第26話 後悔
太陽、季節、気象は人工的に造りだしていたが、ドームの向こう側に見える満天の星空だけは、本物である。
夜の間だけ、透明なドームがその星を映し出していた。
その星空の下、コウヅキは一人夜道を歩いていた。
今は、初夏に差し掛かるくらいの時期である。少し汗ばむほどの陽気で決して寒くはなかったのだが、コウヅキは両手をジーンズのポケットに突っ込み、背中を丸めて歩いていた。
船の置いてある場所から約数十メートル手前のビル街。昼間は労働者達が忙しなく行き交っている場所である。だが夜には人気もなく、閑散とした雰囲気だった。
コウヅキは立ち並んでいる街灯の下で急に立ち止まり、短くなった煙草を投げ捨てながら建物に寄り掛かった。そのまま新しい煙草を胸ポケットから一本取り出して銜えると、使い捨てライターで火を付ける。
彼にとってはこの一時が心休まる瞬間でもあったが、船中での煙草はミレイユが嫌がるので、ビルの屋上か外でのみ許される行為である。
壁に背を凭れながら宙を見上げ、肺の中に満遍なく行き渡らせるかのように、深くゆっくりと煙を吐き出す。
コウヅキはそれを、ただボンヤリと眺めていた。
『ミレイユを助けて――』
あの母親との約束。
タスクはそれを今まで守ってきたはずである。それなのに何故突然、ミレイユの側を離れなければならなかったのか。
そこにどんな事情があったというのだろう。
(あの時に俺が、もっと詳しく話を聞いていれば……)
あの時――。
コウヅキが自室を出ると、目の前にはタスクが立っていた。
四十台半ばほどの壮年の男で、色黒でガッチリとした筋肉質な体型をしている。
「何? オヤジ、なんか用か?」
見下ろすように、いつもの愛想のない顔でコウヅキは問い掛けた。
二人が出会ったのはコウヅキがまだ今のミレイユと同じくらいの年頃であったが、いつの間にか背丈はタスクを追い越していた。
「あ、あぁー、いや。その……」
薄く無精髭の生えた顎をさすりながら目線を逸らし、口籠もる。今思えばその数日前から、様子がおかしかったような気もした。

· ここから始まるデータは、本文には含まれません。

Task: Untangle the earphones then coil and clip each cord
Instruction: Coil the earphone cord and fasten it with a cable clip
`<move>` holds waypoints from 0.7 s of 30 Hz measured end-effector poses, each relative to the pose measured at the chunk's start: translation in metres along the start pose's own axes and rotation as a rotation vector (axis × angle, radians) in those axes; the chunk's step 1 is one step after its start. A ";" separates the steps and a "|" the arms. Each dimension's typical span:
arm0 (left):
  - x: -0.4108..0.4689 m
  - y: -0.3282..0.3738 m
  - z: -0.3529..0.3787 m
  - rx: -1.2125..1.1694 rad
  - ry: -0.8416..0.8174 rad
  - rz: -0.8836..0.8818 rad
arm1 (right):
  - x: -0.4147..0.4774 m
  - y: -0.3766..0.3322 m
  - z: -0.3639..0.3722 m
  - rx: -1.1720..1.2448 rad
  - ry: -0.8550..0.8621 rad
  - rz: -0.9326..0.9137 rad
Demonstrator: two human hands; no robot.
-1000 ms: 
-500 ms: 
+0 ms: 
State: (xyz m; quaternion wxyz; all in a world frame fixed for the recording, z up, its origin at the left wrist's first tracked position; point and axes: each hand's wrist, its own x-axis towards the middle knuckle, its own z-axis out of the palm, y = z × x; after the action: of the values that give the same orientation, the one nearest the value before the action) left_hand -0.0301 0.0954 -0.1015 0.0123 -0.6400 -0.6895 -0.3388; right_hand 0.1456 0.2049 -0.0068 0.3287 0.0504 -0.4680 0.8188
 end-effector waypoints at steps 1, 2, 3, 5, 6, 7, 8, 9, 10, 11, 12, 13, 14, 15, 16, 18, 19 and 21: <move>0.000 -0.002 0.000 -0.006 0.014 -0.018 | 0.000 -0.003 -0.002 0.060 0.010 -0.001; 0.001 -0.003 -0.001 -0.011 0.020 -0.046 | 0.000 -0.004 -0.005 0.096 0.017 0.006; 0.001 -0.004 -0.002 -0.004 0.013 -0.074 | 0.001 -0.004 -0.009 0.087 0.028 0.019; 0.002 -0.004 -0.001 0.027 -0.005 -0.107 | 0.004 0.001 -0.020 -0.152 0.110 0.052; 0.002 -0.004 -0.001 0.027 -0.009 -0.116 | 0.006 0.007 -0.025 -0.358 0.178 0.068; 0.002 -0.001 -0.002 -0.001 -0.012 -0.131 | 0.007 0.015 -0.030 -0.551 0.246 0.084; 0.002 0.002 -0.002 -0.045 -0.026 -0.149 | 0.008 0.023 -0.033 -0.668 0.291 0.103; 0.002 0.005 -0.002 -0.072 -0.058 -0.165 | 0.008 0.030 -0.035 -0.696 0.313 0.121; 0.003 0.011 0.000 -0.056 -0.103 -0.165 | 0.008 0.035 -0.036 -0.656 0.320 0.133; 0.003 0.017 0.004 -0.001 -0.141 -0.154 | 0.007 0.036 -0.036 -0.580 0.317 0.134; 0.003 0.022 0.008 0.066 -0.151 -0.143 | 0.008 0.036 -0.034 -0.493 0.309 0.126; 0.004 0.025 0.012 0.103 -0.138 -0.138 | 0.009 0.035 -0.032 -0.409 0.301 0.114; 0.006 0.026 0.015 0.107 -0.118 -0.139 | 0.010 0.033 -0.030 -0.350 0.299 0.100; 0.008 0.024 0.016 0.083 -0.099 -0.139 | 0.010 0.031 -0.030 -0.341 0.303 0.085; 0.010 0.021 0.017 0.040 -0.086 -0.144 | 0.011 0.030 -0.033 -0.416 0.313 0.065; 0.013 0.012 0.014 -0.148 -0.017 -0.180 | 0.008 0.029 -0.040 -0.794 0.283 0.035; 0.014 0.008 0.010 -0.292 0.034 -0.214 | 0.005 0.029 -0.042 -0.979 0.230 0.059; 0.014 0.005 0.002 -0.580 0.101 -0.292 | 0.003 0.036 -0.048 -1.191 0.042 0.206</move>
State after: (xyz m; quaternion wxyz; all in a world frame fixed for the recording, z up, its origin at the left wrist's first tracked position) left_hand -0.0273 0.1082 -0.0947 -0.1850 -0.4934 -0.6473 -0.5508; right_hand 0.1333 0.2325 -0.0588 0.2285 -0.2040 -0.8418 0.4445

時々人の話を上の空で聞いていたり、何か考え事をしていたり。
だがコウヅキはその時には、全く気にも留めていなかった。あまり細かいことを気にしない性格なのである。
「ああそうだ。お前、今から何処かに出掛けるのか?」
「いや。船長に呼ばれたから、これからそこへ行くだけだ」
「もしかして別の仕事でか?」
「俺もまだ船長からは、詳しい話を聞いてないんだが……多分、そうだろうな」
「そう、か。……ああ、すまんな。通り道を邪魔しちまって」
そう言いながら、タスクは慌ててドアの前から退く。
彼が動くと同時に、リンッという澄んだ音色が響いた。
それはタスクが腰にぶら下げていた、マスコット付きのキーホルダーから聞こえてくる。小さな鈴も二つ付いており、音はそこから鳴っていた。
数年前にミレイユから、誕生日プレゼントとして貰ったものだった。それを肌身離さず、いつも大切に持っていた。
「コウヅキ……いや。……じゃあ、俺はこれから部屋に戻るから」
「? そう、なのか」
何か曖昧な態度にコウヅキは一瞬、違和感のようなものを感じた。しかしタスクがそのまま背を向けて自室に歩みを進めたので、コウヅキもまた、そのまま反対方向へ歩き始める。
「ミレイユのこと、頼むな」
ポツリと呟いたその言葉でコウヅキが振り向くと、そこにはもう、タスクの姿はなかった。